# ACTION ITEM:
Output all of the data exactly, keeping any images out of the copy.

# DATASET CONTENT:
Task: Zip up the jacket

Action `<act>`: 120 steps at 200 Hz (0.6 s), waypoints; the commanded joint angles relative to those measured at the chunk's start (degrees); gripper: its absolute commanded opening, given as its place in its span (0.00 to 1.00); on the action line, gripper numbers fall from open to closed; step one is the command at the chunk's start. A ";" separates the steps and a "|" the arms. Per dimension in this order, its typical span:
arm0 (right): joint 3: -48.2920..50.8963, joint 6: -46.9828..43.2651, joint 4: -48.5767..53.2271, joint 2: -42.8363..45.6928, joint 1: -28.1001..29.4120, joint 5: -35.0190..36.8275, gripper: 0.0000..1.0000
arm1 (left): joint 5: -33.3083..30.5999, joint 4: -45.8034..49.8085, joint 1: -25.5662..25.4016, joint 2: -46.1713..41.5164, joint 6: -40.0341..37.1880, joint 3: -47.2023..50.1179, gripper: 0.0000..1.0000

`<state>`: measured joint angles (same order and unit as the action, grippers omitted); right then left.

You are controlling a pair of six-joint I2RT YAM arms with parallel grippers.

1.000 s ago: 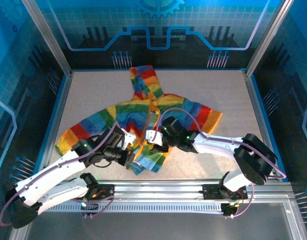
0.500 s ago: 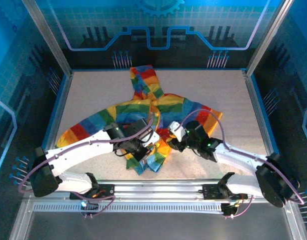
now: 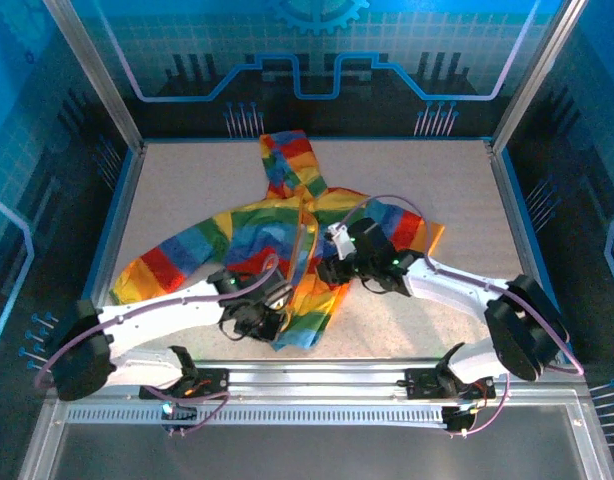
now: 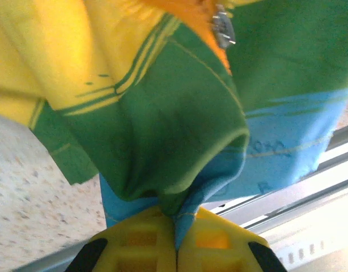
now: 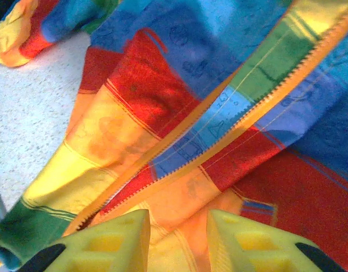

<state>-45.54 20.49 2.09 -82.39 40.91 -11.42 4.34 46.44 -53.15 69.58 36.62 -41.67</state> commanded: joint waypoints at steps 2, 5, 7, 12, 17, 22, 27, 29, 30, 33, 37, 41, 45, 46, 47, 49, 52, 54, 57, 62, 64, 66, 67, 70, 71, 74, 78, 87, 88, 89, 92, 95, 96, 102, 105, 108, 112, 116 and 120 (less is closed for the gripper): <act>-4.48 3.28 2.90 -4.31 3.68 -2.85 0.32 | 4.25 -7.95 -0.04 -4.49 12.25 5.15 0.00; -6.31 3.38 3.18 -5.01 4.02 -3.14 0.32 | 4.35 -8.32 -0.03 -4.76 12.80 5.68 0.00; -6.93 3.45 3.43 -5.49 4.25 -3.40 0.32 | 4.36 -8.50 -0.05 -4.97 13.06 6.00 0.00; -8.05 3.63 4.01 -6.59 4.79 -3.95 0.32 | 4.40 -8.94 -0.08 -5.33 13.81 6.67 0.00; -9.02 3.85 4.68 -7.82 5.31 -4.72 0.32 | 4.45 -9.35 -0.03 -5.54 14.42 7.21 0.00; -9.96 4.09 5.17 -8.96 5.82 -5.35 0.32 | 4.58 -9.86 -0.07 -5.88 15.02 7.70 0.00; -10.78 4.26 5.62 -9.96 6.27 -6.10 0.32 | 4.67 -10.43 -0.02 -6.20 15.69 8.37 0.00; -11.03 4.26 5.64 -10.37 6.51 -6.32 0.32 | 4.68 -10.63 -0.03 -6.25 15.92 8.58 0.00; -11.14 4.32 5.73 -10.57 6.62 -6.37 0.32 | 4.70 -10.73 -0.03 -6.36 16.06 8.69 0.00; -11.40 4.42 5.80 -11.09 6.95 -6.77 0.32 | 4.65 -11.06 -0.03 -6.51 16.58 9.08 0.00; -11.82 4.49 5.82 -11.79 7.35 -7.19 0.31 | 4.63 -11.59 -0.03 -6.80 17.22 9.70 0.00; -12.04 4.69 5.99 -12.50 7.84 -7.72 0.31 | 4.63 -12.29 -0.03 -7.08 17.90 10.26 0.00; -12.36 4.93 6.21 -13.12 8.22 -8.01 0.31 | 4.63 -12.96 -0.03 -7.30 18.53 10.82 0.00; -12.41 4.96 6.24 -13.22 8.31 -8.10 0.31 | 4.63 -13.13 -0.03 -7.42 18.68 11.00 0.00; -12.49 4.98 6.25 -13.36 8.40 -8.14 0.31 | 4.63 -13.30 -0.03 -7.52 18.85 11.17 0.00; -12.52 5.12 6.26 -13.66 8.56 -8.34 0.31 | 4.69 -13.72 -0.03 -7.59 19.13 11.41 0.00; -12.60 5.39 6.35 -14.01 8.79 -8.54 0.31 | 4.71 -14.17 -0.05 -7.82 19.52 11.85 0.00; -12.57 5.47 6.35 -14.26 8.94 -8.71 0.30 | 4.71 -14.44 -0.08 -7.96 19.80 12.04 0.00; -12.53 5.69 6.28 -14.55 9.09 -9.01 0.30 | 4.71 -14.91 -0.03 -8.16 20.21 12.45 0.00; -12.43 5.99 6.15 -14.99 9.37 -9.56 0.30 | 4.62 -15.48 -0.03 -8.57 20.81 12.99 0.00; -12.33 5.97 6.04 -15.10 9.50 -9.86 0.30 | 4.62 -15.62 -0.10 -8.69 21.09 13.14 0.00; -12.21 6.01 5.90 -15.22 9.55 -10.27 0.30 | 4.56 -15.77 -0.07 -8.92 21.22 13.33 0.00; -12.12 5.99 5.82 -15.24 9.55 -10.50 0.30 | 4.51 -15.81 -0.05 -9.02 21.31 13.40 0.00; -11.93 5.78 5.40 -15.31 9.63 -11.19 0.31 | 4.46 -15.97 -0.04 -9.13 21.62 13.63 0.00; -11.76 5.70 5.31 -15.33 9.68 -11.40 0.31 | 4.41 -15.95 -0.04 -9.21 21.63 13.72 0.00; -11.49 5.33 4.81 -15.22 9.75 -12.15 0.31 | 4.30 -16.02 -0.03 -9.47 21.82 13.86 0.00; -10.91 4.53 4.03 -14.99 9.80 -12.99 0.31 | 4.08 -15.99 -0.03 -9.84 21.94 14.02 0.00; -9.19 1.42 2.86 -13.76 9.94 -13.63 0.32 | 3.53 -15.36 -0.03 -10.40 22.09 14.15 0.00; -8.99 0.97 2.76 -13.59 9.92 -13.58 0.32 | 3.46 -15.26 -0.03 -10.46 22.13 14.15 0.00; -8.84 0.57 2.75 -13.37 9.91 -13.52 0.32 | 3.38 -15.16 -0.03 -10.53 22.11 14.11 0.00; -8.18 -0.92 2.60 -12.76 9.93 -13.19 0.33 | 3.14 -14.82 -0.07 -10.71 22.10 14.09 0.00; -7.67 -2.51 2.64 -11.95 9.93 -12.63 0.34 | 3.01 -14.49 -0.03 -10.93 22.14 13.99 0.00; -7.48 -3.02 2.65 -11.71 9.91 -12.43 0.34 | 2.94 -14.42 -0.03 -10.99 22.11 13.99 0.00; -6.47 -6.09 3.08 -10.02 9.98 -10.73 0.35 | 2.68 -13.91 -0.03 -11.13 22.09 13.69 0.00; -6.02 -7.88 3.36 -9.24 9.96 -9.83 0.35 | 2.61 -13.69 -0.03 -11.20 22.13 13.60 0.00; -5.64 -9.63 3.70 -8.30 9.97 -9.15 0.35 | 2.68 -13.51 -0.03 -11.22 22.12 13.49 0.00; -5.23 -12.43 4.08 -7.15 9.97 -8.24 0.36 | 2.76 -13.50 -0.03 -11.32 22.11 13.31 0.00; -5.20 -14.93 4.51 -6.00 10.02 -7.47 0.36 | 2.91 -13.48 -0.03 -11.23 22.00 13.16 0.00; -3.70 -17.67 4.86 -5.01 10.11 -6.53 0.36 | 3.04 -13.43 -0.03 -11.23 21.92 12.99 0.00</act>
<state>-52.31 17.67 5.39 -94.21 50.48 -20.88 7.33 32.45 -53.15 59.13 57.04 -28.23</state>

# TASK OUTPUT:
Task: Zip up the jacket

Action `<act>`: 120 steps at 200 Hz (0.6 s), waypoints; the commanded joint angles relative to those measured at the chunk's start (degrees); gripper: its absolute commanded opening, given as its place in its span (0.00 to 1.00); on the action line, gripper numbers fall from open to closed; step one is the command at the chunk's start. A ";" separates the steps and a "|" the arms. Per dimension in this order, its typical span:
arm0 (right): joint 3: -48.2920..50.8963, joint 6: -46.9828..43.2651, joint 4: -48.5767..53.2271, joint 2: -42.8363..45.6928, joint 1: -28.1001..29.4120, joint 5: -35.0190..36.8275, gripper: 0.0000..1.0000
arm1 (left): joint 5: -33.3083..30.5999, joint 4: -45.8034..49.8085, joint 1: -25.5662..25.4016, joint 2: -46.1713..41.5164, joint 6: -40.0341..37.1880, joint 3: -47.2023..50.1179, gripper: 0.0000..1.0000

`<state>`: measured joint angles (same order and unit as the action, grippers omitted); right then left.

You are controlling a pair of six-joint I2RT YAM arms with parallel grippers.

1.000 s ago: 
0.500 s ago: 
now: 
now: 
now: 

<state>-45.54 20.49 2.09 -82.39 40.91 -11.42 4.34 46.44 -53.15 69.58 36.62 -41.67</state> commanded: joint waypoints at steps 2, 5, 7, 12, 17, 22, 27, 29, 30, 33, 37, 41, 45, 46, 47, 49, 52, 54, 57, 62, 64, 66, 67, 70, 71, 74, 78, 87, 88, 89, 92, 95, 96, 102, 105, 108, 112, 116 and 120 (less is closed for the gripper): <act>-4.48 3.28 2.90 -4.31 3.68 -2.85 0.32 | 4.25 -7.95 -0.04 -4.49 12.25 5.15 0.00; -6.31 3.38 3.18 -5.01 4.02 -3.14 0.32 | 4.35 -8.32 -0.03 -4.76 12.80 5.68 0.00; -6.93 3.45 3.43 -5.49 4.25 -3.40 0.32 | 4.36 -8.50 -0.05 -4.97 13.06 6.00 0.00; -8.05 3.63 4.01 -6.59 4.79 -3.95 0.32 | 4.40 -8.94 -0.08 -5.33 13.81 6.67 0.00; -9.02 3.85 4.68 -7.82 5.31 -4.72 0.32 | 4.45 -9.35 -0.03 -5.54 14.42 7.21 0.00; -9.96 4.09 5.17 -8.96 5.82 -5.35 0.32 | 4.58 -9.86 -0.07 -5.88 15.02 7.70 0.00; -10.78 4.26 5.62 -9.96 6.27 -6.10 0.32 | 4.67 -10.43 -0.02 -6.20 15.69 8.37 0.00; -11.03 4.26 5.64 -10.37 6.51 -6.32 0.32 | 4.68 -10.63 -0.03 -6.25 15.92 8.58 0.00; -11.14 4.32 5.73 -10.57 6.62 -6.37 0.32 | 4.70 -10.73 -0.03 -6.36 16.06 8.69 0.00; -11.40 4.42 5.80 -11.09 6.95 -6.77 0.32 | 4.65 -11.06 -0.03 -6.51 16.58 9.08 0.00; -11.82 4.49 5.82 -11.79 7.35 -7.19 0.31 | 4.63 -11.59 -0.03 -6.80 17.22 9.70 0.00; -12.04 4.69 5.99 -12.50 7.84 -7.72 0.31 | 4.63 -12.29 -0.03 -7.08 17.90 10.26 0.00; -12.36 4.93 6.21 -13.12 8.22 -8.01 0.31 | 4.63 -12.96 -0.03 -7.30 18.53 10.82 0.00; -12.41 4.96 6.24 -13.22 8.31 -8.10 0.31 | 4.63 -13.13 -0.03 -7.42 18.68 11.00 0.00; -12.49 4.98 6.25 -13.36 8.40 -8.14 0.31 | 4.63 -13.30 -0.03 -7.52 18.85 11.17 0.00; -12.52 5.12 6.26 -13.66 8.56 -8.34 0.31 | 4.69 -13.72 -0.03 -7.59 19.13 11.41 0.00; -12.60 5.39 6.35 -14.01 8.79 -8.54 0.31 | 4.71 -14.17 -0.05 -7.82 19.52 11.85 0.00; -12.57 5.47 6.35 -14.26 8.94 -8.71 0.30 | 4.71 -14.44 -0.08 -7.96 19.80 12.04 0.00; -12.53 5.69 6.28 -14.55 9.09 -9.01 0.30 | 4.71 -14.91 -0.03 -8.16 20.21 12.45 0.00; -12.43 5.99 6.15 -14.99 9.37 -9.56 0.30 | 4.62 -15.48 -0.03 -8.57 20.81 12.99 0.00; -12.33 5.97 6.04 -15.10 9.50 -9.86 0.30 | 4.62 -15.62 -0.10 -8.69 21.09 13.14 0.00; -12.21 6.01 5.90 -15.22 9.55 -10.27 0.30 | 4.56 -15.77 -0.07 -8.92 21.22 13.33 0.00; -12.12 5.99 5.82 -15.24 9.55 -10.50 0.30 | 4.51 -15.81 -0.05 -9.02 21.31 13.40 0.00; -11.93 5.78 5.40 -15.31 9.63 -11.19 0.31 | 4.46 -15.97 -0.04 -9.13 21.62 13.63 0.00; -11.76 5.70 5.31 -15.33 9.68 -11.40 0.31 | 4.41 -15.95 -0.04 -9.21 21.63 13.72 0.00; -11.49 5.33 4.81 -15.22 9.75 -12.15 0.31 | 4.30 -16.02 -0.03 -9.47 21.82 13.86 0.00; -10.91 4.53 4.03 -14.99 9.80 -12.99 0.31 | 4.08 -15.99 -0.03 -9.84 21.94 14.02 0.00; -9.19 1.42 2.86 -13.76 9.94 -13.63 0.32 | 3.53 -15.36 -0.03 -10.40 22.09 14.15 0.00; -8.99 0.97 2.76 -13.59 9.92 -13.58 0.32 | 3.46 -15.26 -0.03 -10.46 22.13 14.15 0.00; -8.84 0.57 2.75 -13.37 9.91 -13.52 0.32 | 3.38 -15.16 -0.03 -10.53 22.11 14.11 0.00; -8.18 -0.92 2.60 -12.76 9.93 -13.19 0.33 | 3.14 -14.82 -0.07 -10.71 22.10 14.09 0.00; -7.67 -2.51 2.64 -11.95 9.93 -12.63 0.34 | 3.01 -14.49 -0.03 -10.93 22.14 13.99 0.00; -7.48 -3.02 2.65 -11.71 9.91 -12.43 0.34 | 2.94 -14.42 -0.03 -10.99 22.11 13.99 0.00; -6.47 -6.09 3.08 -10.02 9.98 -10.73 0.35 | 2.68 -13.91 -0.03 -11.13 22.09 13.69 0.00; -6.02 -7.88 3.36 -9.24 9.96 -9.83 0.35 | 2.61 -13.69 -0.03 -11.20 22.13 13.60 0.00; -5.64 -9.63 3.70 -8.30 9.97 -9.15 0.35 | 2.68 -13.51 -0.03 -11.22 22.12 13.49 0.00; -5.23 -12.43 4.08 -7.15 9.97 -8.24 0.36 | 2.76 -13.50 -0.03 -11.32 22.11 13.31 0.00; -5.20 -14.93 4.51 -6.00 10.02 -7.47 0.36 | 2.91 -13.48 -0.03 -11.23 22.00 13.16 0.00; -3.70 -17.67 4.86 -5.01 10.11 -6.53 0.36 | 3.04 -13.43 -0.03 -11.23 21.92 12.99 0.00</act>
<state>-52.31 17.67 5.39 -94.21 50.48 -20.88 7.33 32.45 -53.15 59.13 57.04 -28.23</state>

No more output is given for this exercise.